Aus der Lobbywelt

Aktion: Politik darf nicht käuflich sein!

Der aktuelle Skandal um gekauften Zugang zu SPD-Spitzenpolitikern ist vorläufiger Höhepunkt einer ganzen Reihe von Spenden- und Sponsor-Affären. Denn: das Parteiengesetz bietet riesige Schlupflöcher für Zahlungen, die das Licht der Öffentlichkeit scheuen. Das Problem ist parteiübergreifend und seit Jahren bekannt – doch die Regierungsparteien sitzen die Kritik daran einfach aus. Damit muss jetzt Schluss sein. Machen Sie mit bei unserer Aktion „Politik darf nicht käuflich sein!“
von 22. November 2016

Käuflicher Zugang zu Spitzenpolitikern? Millionenschwere Wahlkampagnen, bezahlt von anonymen Geldgebern? Das widerspricht demokratischen Grundregeln. Dennoch ist es in Deutschland Realität – und wegen zahlreicher Lücken im Parteiengesetz nicht einmal verboten.

In einer Demokratie muss jede Stimme gleiches Gewicht haben. Wieviel Geld jemand mitbringt, darf nicht ausschlaggebend dafür sein, wer bei Politikern Gehör findet. Und wer versucht, mit Geld Einfluss auf Politik zu nehmen, soll sich dazu öffentlich bekennen – damit jede Bürgerin und jeder Bürger weiß, von wem und von welchen Interessen die Parteien und Politiker finanziell abhängig sind.

Die aktuellen Fälle sind nicht die ersten Skandale ihrer Art – das Problem ist parteiübergreifend und seit Jahren bekannt. Dennoch stopfen die Parteichefs der Großen Koalition die Schlupflöcher im Parteiengesetz nicht. Damit muss jetzt Schluss sein – die Parteien müssen endlich handeln!

Bitte unterzeichnen Sie unseren Appell:

UPDATE 21.6.2017: Die Aktion wurde beendet. 22.201 Bürgerinnen und Bürger haben mitgemacht – die Unterschriften werden wir im Juli an die adressierten Politiker übergeben.

Hintergrund der Aktion

Der Zugang zu Spitzenpolitikern ist käuflich – zumindest bei der SPD. Das brachten Recherchen von ZDF-Journalisten im Herbst 2016 ans Tageslicht: Eine SPD-Firma bot Lobby-Treffen mit Bundesministern und anderen Spitzenpolitikern zum Kauf an.

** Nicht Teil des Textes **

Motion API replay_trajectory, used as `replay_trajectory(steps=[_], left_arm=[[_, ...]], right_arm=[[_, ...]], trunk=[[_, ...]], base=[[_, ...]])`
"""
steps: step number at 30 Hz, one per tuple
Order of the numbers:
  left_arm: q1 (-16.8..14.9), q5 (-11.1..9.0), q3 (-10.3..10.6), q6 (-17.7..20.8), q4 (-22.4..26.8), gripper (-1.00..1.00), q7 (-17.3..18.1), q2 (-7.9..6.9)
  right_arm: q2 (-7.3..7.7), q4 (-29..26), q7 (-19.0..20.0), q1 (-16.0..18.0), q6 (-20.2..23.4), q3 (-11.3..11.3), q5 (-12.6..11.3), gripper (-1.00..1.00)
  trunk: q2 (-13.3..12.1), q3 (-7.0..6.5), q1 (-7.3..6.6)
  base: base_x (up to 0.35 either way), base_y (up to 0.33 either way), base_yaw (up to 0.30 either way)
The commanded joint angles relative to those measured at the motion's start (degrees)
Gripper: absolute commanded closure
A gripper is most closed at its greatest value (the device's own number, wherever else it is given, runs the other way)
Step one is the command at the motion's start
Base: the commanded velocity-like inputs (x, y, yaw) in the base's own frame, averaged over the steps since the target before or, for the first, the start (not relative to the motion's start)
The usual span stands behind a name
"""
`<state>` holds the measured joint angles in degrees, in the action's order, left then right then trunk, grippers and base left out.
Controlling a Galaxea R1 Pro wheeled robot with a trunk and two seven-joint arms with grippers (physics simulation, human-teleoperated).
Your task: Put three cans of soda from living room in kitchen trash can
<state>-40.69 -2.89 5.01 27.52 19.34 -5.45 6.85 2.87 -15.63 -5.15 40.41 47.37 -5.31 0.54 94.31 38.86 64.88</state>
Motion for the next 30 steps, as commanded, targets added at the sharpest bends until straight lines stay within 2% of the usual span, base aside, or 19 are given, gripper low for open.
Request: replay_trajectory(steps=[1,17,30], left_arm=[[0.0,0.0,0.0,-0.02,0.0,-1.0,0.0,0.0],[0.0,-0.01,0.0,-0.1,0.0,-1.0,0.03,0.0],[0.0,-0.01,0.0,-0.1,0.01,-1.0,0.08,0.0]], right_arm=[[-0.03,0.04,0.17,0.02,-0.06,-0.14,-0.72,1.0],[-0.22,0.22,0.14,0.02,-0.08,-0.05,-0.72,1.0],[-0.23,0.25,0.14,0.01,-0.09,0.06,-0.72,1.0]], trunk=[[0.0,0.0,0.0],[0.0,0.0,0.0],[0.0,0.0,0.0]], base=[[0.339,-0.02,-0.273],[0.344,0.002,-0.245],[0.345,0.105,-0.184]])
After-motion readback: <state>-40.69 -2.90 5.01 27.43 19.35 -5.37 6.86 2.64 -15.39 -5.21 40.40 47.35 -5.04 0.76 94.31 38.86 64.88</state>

Darunter etwa Termine mit Justizminister Heiko Maas oder Fraktionschef Thomas Oppermann zum Preis von 3.000 bis 7.000 Euro plus Mehrwertsteuer. Für 35.000 Euro plus Mehrwertsteuer bot die Firma einen kompletten „parlamentarischen Abend“ mit Politikern und Spitzenbeamten an.

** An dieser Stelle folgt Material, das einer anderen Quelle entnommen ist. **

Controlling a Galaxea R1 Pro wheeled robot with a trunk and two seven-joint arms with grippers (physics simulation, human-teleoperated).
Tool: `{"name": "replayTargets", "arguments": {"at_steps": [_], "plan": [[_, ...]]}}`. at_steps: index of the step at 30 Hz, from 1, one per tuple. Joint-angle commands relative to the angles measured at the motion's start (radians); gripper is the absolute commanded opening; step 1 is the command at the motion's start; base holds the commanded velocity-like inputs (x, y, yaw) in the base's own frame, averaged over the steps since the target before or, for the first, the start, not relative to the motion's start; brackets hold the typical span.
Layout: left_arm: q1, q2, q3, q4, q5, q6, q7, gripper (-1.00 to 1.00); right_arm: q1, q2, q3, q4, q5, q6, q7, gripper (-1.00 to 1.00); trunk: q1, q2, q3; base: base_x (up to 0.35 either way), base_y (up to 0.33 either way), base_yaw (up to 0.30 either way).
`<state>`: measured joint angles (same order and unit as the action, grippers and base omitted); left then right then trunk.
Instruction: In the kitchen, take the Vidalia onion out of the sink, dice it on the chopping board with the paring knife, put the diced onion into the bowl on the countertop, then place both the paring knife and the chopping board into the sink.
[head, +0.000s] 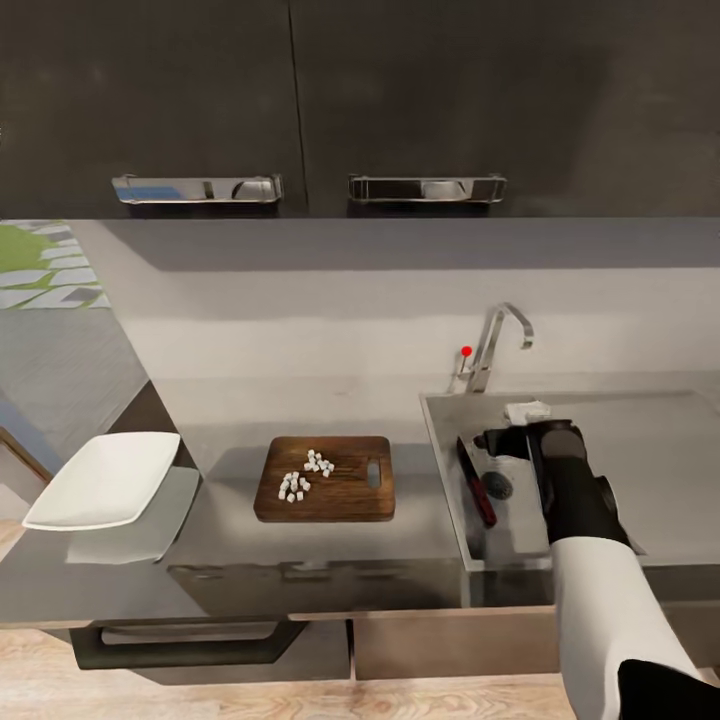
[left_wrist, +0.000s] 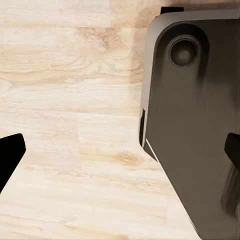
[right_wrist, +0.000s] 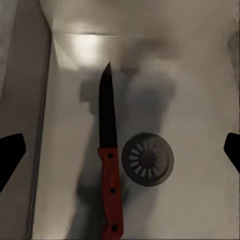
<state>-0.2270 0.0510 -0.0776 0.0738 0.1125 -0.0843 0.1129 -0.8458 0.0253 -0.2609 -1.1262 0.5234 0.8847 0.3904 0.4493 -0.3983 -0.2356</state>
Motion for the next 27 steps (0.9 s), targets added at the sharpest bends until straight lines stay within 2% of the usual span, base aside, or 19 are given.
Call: {"name": "replayTargets", "arguments": {"at_steps": [1,4,7,9,19,27], "plan": [[-0.002,0.000,-0.008,0.004,0.010,-0.008,0.000,1.00,-0.001,0.002,-0.002,-0.022,0.011,0.003,0.012,1.00,0.001,-0.002,0.000,0.000,0.000,0.000],[-0.002,0.000,-0.008,0.004,0.010,-0.008,-0.001,1.00,-0.001,0.001,-0.003,-0.091,-0.003,0.006,0.021,1.00,0.001,-0.002,0.004,0.000,0.000,0.000],[-0.002,-0.001,-0.008,0.004,0.010,-0.008,-0.001,1.00,-0.001,-0.001,-0.003,-0.134,-0.043,0.059,0.062,1.00,0.001,-0.002,0.008,0.000,0.000,0.000],[-0.002,-0.002,-0.008,0.004,0.010,-0.008,-0.001,1.00,-0.001,-0.001,-0.002,-0.151,-0.051,0.081,0.080,1.00,0.001,-0.002,0.008,-0.019,0.000,0.000],[-0.002,0.000,-0.008,0.004,0.010,-0.008,-0.001,1.00,-0.001,-0.001,0.000,-0.173,-0.057,0.097,0.105,1.00,0.001,-0.002,0.008,-0.264,0.063,0.000],[-0.002,0.000,-0.007,0.004,0.010,-0.008,-0.002,1.00,-0.001,0.001,0.000,-0.173,-0.059,0.096,0.106,1.00,0.001,-0.002,0.008,-0.133,0.239,0.000]]}}
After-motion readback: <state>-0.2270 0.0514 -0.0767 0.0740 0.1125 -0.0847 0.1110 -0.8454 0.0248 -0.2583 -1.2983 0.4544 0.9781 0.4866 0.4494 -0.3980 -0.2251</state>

Einflussnahme gegen Cash? Nach deutschem Recht dürfen Parteien keine Spenden annehmen, die erkennbar in Erwartung einer Gegenleistung gezahlt werden. Doch das Parteiengesetz lässt eine Hintertür offen: Sponsoring. Beim Sponsoring erbringt die Partei eine Leistung gegen Geld – etwa die Erlaubnis, auf Parteiveranstaltungen ein Firmenlogo zu platzieren. Beliebt sind auch teure Anzeigen in Parteizeitungen, durch die Sponsoren ihre Interessen den Parteimitgliedern schmackhaft machen. Mehrere hunderttausend Euro Sponsorengeld können bei Parteitagen zusammenkommen: Dort treten Konzerne und Wirtschaftsverbände mit eigenen Ständen auf und werben für ihre Anliegen. Nun wurden Sponsoren – nicht zum ersten Mal – Gespräche mit Politikern zum Kauf angeboten.

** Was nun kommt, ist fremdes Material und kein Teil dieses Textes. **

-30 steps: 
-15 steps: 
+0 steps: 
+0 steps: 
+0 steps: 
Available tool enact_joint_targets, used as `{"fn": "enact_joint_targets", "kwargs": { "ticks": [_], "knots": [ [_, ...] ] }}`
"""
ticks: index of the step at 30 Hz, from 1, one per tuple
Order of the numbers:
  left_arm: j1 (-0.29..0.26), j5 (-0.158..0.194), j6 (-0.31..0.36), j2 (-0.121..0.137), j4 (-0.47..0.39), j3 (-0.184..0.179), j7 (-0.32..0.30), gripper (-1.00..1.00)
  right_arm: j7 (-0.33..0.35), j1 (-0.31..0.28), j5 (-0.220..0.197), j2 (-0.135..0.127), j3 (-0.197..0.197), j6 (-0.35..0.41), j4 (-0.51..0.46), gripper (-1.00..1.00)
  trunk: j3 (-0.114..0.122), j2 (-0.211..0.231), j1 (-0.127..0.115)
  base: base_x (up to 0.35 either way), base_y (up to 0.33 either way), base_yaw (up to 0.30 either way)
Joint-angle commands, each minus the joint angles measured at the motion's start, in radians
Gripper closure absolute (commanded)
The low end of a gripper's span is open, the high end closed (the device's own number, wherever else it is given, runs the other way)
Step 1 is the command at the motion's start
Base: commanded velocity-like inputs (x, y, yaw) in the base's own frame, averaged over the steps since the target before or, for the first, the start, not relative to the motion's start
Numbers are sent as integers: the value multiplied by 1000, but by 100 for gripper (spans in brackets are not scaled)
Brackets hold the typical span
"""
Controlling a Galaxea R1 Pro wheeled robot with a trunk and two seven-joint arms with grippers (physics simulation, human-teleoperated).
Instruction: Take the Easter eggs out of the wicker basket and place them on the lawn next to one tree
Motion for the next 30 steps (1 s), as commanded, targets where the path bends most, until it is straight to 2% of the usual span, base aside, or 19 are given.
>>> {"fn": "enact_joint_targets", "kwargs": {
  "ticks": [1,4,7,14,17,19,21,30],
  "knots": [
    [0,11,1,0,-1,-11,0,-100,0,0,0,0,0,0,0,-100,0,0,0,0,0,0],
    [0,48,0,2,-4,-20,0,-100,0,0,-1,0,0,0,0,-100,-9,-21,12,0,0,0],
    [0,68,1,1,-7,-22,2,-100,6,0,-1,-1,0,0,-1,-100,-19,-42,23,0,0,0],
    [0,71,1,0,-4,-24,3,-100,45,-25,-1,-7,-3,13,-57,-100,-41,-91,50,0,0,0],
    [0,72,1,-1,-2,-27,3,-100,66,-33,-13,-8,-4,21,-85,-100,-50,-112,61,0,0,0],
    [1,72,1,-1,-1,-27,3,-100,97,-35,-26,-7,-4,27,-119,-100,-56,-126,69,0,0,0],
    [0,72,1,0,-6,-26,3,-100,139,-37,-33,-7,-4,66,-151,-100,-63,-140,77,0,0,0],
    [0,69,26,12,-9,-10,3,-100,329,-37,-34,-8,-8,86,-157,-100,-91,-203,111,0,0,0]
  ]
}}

Die „Spendenwaschanlage“ der AfD

Ein weiteres Schlupfloch wurde in Wahlkampfzeiten schon mehrfach zum Bau von „Spendenwaschanlagen“ genutzt – aktuell in ganz großem Maßstab von der AfD. Dabei organisieren anonyme Geldgeber Wahlwerbung für eine Partei oder einen Kandidaten, unter Umgehung der Transparenzregeln, die das Parteiengesetz für Parteispenden vorsieht. So wurden die letzten fünf Wahlkämpfe der AfD von einem dubiosen „Verein“ mit Wahlkampfzeitungen, Großplakaten und Internet-Werbung im Wert von schätzungsweise zwei Millionen Euro gesponsert. Die Rechtslücke: Solange die Parteien behaupten, dass es keine Absprachen mit den Geldgebern gibt, bleiben die Geldgeber unbekannt. Und damit auch das Interesse, das diese mit ihren großzügigen Gaben verbinden.

Die AfD und ihr Unterstützer-Verein beteuerten anfangs, unabhängig voneinander zu sein, treten inzwischen aber ungeniert gemeinsam auf. Der Vereinsvorsitzende wirbt öffentlich damit, Geld an den gesetzlichen Transparenzvorschriften vorbeischleusen zu können – und die AfD legt entsprechende Überweisungsformulare direkt bei Parteiveranstaltungen aus. Auch bei den kommenden Landtagswahlen in Schleswig-Holstein und NRW sowie bei der Bundestagswahl wollen die anonymen Hintermänner mit den dicken Brieftaschen wieder für die AfD werben – und so Bürgerinnen und Bürger hinter die Fichte führen. Das Bundesverfassungsgericht hat schon vor Jahrzehnten klargestellt: Die Wählerinnen und Wähler müssen sich ein Bild machen können von den finanziellen Abhängigkeiten der Parteien und der Interessen, die mit ihrer Finanzierung verbunden sind. Doch in Deutschland gibt es immer noch keine Regelung, die wie in Großbritannien auch Wahlkampffinanzierung transparent macht, die über Dritte oder auf Umwegen erfolgt.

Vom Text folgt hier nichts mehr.